━━ Record extracts ━━

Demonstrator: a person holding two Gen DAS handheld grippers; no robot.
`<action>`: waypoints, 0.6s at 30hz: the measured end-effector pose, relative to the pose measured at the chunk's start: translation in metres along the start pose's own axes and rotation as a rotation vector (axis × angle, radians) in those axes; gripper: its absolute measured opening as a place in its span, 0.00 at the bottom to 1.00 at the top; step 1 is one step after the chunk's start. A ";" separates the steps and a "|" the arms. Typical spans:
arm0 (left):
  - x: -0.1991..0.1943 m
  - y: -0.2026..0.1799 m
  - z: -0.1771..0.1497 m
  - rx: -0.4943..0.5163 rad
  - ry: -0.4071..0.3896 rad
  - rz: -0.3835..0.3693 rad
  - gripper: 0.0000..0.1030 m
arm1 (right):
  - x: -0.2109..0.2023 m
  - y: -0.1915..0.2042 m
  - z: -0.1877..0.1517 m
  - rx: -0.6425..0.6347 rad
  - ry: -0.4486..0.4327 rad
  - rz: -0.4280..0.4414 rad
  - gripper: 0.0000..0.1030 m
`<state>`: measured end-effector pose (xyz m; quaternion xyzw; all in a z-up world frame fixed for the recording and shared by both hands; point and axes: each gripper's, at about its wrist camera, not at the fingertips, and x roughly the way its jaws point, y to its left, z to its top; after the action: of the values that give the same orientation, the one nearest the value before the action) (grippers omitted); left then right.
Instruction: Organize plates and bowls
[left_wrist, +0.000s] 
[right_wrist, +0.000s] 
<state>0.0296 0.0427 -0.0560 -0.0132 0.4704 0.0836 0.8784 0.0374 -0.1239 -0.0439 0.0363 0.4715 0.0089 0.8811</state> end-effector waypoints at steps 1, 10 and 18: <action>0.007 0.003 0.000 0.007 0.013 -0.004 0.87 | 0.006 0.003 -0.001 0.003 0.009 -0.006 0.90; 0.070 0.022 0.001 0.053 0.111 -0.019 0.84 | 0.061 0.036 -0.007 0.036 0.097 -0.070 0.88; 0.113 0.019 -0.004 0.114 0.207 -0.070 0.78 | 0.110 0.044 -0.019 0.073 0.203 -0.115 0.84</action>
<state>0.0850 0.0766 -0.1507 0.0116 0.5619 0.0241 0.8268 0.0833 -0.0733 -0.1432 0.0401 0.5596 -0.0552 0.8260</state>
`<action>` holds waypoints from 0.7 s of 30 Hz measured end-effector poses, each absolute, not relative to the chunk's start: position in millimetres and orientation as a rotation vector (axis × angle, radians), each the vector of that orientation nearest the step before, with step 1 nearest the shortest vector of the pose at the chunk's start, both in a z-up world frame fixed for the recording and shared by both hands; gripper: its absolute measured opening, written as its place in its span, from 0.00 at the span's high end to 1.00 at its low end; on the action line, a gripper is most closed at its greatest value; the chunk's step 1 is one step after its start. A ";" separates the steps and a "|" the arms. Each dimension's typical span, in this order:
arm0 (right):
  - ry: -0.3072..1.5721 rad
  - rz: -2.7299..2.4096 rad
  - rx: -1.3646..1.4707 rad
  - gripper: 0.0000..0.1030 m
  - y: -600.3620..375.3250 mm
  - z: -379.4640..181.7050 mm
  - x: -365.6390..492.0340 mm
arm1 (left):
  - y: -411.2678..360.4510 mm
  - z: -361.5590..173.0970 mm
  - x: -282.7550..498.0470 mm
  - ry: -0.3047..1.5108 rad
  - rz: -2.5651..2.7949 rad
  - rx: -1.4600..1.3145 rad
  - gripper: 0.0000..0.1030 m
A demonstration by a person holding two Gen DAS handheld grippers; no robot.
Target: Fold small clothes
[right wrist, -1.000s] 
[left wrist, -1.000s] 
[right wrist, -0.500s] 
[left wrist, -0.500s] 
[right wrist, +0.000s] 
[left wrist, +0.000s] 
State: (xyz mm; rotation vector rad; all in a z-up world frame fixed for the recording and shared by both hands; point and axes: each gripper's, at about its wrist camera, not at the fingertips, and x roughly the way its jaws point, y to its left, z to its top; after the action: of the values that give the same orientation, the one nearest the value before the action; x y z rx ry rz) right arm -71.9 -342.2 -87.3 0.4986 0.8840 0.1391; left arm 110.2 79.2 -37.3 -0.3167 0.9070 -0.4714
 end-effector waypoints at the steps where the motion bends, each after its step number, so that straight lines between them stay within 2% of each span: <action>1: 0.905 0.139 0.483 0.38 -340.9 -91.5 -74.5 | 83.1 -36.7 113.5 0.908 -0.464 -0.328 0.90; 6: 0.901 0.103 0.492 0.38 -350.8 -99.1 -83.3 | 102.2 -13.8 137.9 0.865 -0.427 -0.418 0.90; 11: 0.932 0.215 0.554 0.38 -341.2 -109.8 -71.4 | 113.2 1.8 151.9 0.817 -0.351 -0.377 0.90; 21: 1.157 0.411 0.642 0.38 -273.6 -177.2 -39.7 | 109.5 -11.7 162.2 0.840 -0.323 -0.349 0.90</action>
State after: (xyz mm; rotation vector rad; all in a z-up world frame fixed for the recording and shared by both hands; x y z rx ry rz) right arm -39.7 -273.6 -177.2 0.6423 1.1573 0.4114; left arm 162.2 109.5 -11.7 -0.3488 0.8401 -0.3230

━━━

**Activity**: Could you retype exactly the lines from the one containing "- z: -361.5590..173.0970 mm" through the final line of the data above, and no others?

**Answer space**:
  - z: -361.5590..173.0970 mm
  - x: -282.7550..498.0470 mm
  - ry: -0.3047..1.5108 rad
  - rz: -2.5651..2.7949 rad
  - rx: -1.4600..1.3145 rad
  - gripper: 0.0000..0.1030 m
A demonstration by a person holding two Gen DAS handheld grippers; no robot.
Target: Fold small clothes
[right wrist, -1.000s] 
[left wrist, -1.000s] 
[right wrist, -0.500s] 
[left wrist, -0.500s] 
[right wrist, +0.000s] 
[left wrist, +0.000s] 
State: (xyz mm; rotation vector rad; all in a z-up world frame fixed for the recording and shared by both hands; point and axes: each gripper's, at about its wrist camera, not at the fingertips, and x roughly the way its jaws point, y to its left, z to its top; after the action: of the values that give the same orientation, the one nearest the value before the action; x y z rx ry rz) right arm -71.9 -342.2 -87.3 0.4986 0.8840 0.1391; left arm 110.2 79.2 -37.3 -0.3167 0.9070 -0.4714
 end-effector waypoints at the steps where the motion bends, each after its step number, so that straight lines between them stay within 2% of each span: <action>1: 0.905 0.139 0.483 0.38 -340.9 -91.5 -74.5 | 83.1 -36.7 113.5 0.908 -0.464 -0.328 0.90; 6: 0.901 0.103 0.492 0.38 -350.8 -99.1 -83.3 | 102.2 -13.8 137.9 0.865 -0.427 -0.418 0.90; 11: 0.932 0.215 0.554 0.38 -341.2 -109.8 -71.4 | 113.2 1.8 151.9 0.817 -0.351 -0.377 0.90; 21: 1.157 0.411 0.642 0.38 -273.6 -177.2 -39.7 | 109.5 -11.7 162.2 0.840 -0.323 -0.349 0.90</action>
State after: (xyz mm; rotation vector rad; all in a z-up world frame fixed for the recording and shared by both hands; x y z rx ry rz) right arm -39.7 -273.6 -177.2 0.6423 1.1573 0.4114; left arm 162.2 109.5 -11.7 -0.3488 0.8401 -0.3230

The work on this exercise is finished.